[What is being asked]
Go to the line with "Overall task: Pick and" in the material below and copy from there through the line with "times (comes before", exactly. Pictures are not copied.

[Data to use]
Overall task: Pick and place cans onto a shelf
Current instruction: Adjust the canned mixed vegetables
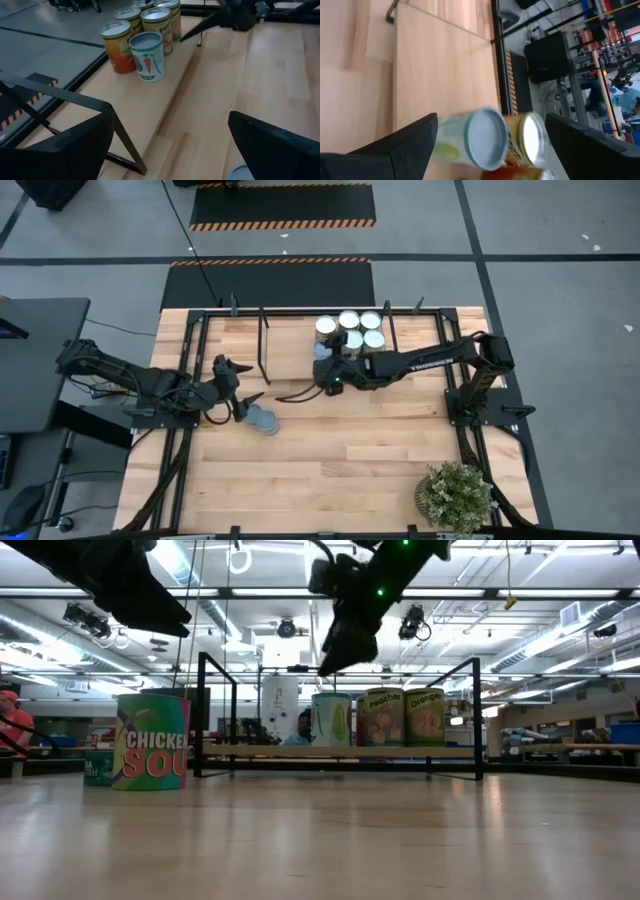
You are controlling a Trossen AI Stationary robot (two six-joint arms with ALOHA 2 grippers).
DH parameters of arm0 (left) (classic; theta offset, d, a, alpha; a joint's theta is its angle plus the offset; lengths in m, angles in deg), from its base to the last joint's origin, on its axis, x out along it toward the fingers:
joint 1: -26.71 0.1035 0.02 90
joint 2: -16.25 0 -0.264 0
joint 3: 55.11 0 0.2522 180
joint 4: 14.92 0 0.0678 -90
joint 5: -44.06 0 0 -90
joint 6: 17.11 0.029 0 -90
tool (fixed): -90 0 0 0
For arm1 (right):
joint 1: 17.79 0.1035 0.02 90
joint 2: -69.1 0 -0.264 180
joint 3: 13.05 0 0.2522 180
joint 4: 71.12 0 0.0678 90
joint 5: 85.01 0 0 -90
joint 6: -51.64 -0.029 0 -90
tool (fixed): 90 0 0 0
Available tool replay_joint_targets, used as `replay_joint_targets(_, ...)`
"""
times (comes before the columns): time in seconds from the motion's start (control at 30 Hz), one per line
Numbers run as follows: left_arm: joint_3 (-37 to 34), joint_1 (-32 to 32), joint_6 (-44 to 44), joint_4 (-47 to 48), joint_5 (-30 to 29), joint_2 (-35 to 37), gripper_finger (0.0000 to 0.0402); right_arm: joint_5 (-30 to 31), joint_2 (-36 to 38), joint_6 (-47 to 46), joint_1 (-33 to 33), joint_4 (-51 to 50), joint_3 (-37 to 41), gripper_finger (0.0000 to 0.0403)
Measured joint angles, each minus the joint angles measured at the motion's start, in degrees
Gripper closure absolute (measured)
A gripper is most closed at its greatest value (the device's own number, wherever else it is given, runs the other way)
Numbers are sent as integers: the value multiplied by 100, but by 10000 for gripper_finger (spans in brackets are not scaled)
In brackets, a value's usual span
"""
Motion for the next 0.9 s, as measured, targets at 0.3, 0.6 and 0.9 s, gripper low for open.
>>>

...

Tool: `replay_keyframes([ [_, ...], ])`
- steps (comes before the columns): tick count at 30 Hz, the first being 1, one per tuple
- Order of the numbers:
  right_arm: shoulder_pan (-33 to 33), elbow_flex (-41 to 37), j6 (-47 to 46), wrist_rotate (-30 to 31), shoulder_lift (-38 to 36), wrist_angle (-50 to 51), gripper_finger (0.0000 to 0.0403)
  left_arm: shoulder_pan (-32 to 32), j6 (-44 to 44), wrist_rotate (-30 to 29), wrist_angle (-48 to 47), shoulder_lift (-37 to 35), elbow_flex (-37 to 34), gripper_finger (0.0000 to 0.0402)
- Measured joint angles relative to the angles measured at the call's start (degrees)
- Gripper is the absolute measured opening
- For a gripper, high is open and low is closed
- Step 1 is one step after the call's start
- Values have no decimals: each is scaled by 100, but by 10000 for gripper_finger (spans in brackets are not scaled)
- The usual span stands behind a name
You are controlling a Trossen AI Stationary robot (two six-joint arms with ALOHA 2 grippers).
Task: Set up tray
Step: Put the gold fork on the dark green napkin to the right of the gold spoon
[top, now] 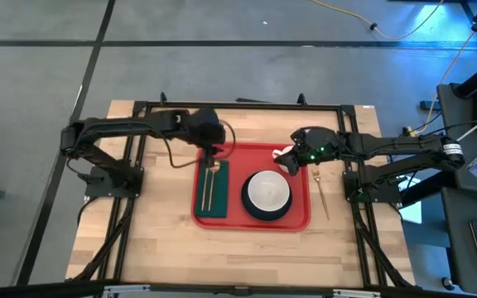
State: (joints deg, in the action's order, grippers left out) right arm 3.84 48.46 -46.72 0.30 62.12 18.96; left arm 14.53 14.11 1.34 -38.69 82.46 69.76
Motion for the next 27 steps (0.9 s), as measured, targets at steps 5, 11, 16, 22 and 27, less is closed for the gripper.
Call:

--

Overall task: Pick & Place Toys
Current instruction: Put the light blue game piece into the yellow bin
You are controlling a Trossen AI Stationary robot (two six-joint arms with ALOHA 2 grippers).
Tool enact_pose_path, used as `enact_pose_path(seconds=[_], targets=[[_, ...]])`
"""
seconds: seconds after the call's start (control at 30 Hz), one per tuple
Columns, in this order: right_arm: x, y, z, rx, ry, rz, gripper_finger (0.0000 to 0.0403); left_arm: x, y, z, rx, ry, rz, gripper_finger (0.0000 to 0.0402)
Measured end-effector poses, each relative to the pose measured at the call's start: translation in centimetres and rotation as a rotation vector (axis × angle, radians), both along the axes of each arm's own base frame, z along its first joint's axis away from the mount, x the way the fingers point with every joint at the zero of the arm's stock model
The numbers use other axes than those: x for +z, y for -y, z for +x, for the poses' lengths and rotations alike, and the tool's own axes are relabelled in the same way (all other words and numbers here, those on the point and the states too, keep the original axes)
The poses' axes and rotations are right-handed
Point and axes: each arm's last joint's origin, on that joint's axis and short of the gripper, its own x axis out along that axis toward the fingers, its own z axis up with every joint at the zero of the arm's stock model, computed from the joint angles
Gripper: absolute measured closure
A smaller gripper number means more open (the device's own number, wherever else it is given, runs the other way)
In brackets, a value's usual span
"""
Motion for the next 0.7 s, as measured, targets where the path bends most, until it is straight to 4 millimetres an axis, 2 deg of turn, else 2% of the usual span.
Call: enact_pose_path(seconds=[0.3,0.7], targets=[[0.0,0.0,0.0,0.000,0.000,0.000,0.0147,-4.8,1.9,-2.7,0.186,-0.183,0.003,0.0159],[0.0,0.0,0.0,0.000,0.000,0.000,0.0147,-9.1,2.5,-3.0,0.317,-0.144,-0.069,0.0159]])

[Exercise answer]
Overall task: Pick and place cans onto a shelf
Current instruction: Adjust the canned mixed vegetables
You are controlling a Trossen AI Stationary robot (two six-joint arms with ALOHA 2 grippers).
DH parameters of arm0 (left) (classic; theta offset, d, a, alpha; a joint's theta is its angle plus the offset; lengths in m, angles in deg), from its base to the last joint's origin, on its axis, x out along it toward the fingers:
joint 1: -26.71 0.1035 0.02 90
joint 2: -16.25 0 -0.264 0
joint 3: 55.11 0 0.2522 180
joint 4: 14.92 0 0.0678 -90
joint 5: -44.06 0 0 -90
joint 6: 17.11 0.029 0 -90
tool (fixed): -90 0 0 0
For arm1 (right):
joint 1: 17.79 0.1035 0.02 90
joint 2: -69.1 0 -0.264 180
joint 3: 13.05 0 0.2522 180
joint 4: 71.12 0 0.0678 90
joint 5: 85.01 0 0 -90
joint 6: -51.64 -0.029 0 -90
tool (fixed): 90 0 0 0
Available tool replay_joint_targets, used as `replay_joint_targets(_, ...)`
"""
times (comes before the columns): time in seconds from the motion's start (control at 30 Hz), one per line

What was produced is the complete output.